30/01/2026 free

 

Dipendente ASL addetto allo sportello CUP : va valutata la qualifica soggettiva di incaricato di pubblico servizio

L'assenza di discrezionalità non esclude la responsabilità penale in termini assoluti, ma può determinare una diversa qualificazione giuridica del reato. In particolare, la mancanza di autonomia e di discrezionalità incide sulla possibilità di attribuire al soggetto la qualifica di incaricato di pubblico servizio, trasformando un reato proprio della Pubblica Amministrazione in un reato comune.

Discrezionalità e Qualifica Soggettiva

Secondo la Corte affinché un soggetto possa essere considerato incaricato di pubblico servizio (art. 358 c.p.), la sua attività non deve esaurirsi in compiti meramente materiali o esecutivi.

Mansioni di Ordine: Il legislatore esclude dalla qualifica pubblicistica chi svolge "semplici mansioni di ordine" o prestazioni di opera "meramente materiale".

Autonomia Intellettuale: La giurisprudenza valorizza la presenza di un profilo intellettuale, di autonomia e discrezionalità, tipici delle mansioni di concetto.

Serialità e Meccanizzazione: Se le attività sono seriali, predefinite e potenzialmente meccanizzabili (come i servizi online), esse perdono quel connotato di discrezionalità necessario per incardinare la qualifica di pubblico servizio.

Effetti sulla Responsabilità Penale

Se un dipendente si appropria di denaro ma le sue mansioni sono prive di discrezionalità e autonomia:

1. Esclusione del Peculato: Non potendo essere considerato un incaricato di pubblico servizio, il soggetto non può rispondere del delitto di peculato (art. 314 c.p.).

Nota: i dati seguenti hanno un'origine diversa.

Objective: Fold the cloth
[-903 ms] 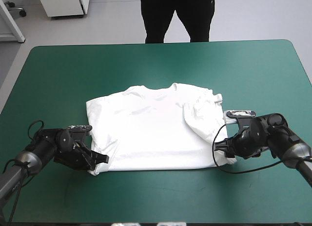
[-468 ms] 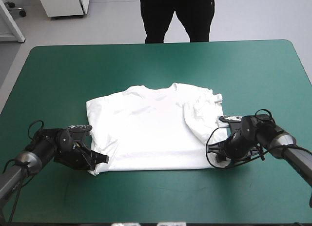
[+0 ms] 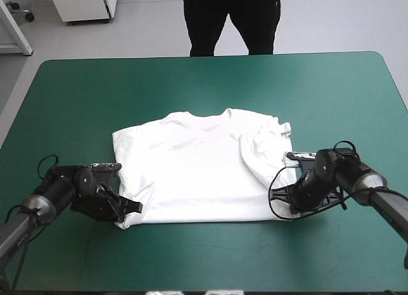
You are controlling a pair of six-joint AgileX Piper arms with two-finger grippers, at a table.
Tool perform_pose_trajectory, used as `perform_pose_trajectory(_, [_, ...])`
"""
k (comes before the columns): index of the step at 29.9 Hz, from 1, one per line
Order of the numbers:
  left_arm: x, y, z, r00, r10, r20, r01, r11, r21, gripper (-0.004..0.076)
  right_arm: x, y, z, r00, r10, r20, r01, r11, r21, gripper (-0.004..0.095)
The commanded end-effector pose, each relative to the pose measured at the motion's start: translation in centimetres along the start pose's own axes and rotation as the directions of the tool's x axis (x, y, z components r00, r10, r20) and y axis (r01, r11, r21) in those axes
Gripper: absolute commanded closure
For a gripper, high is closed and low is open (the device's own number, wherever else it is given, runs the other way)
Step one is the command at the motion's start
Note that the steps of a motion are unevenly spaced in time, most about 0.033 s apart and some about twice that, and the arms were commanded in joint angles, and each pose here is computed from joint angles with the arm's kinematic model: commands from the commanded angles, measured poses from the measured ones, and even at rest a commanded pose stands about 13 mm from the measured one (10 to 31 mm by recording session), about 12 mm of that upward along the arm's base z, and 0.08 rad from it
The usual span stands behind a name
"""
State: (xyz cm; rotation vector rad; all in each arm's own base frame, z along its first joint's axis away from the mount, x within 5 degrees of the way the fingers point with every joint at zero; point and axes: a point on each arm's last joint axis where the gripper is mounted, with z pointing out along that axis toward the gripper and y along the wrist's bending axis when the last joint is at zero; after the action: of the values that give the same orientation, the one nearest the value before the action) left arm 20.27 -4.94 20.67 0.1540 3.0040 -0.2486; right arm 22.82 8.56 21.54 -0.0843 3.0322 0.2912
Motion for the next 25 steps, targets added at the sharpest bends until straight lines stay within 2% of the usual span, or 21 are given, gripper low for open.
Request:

2. Riqualificazione in Reato Comune: La condotta appropriativa non resta impunita, ma viene riqualificata come appropriazione indebita ai sensi dell'art. 646 c.p..

3. Distinzione dalla Truffa: La mancanza di discrezionalità non influisce sulla distinzione tra peculato e truffa, che dipende invece dal modo in cui si acquista il possesso del denaro (legittimamente o tramite inganno).

In sintesi, l'assenza di discrezionalità sposta la responsabilità dal piano dei reati contro la Pubblica Amministrazione a quello dei reati comuni contro il patrimonio, senza tuttavia eliminare l'illiceità del fatto.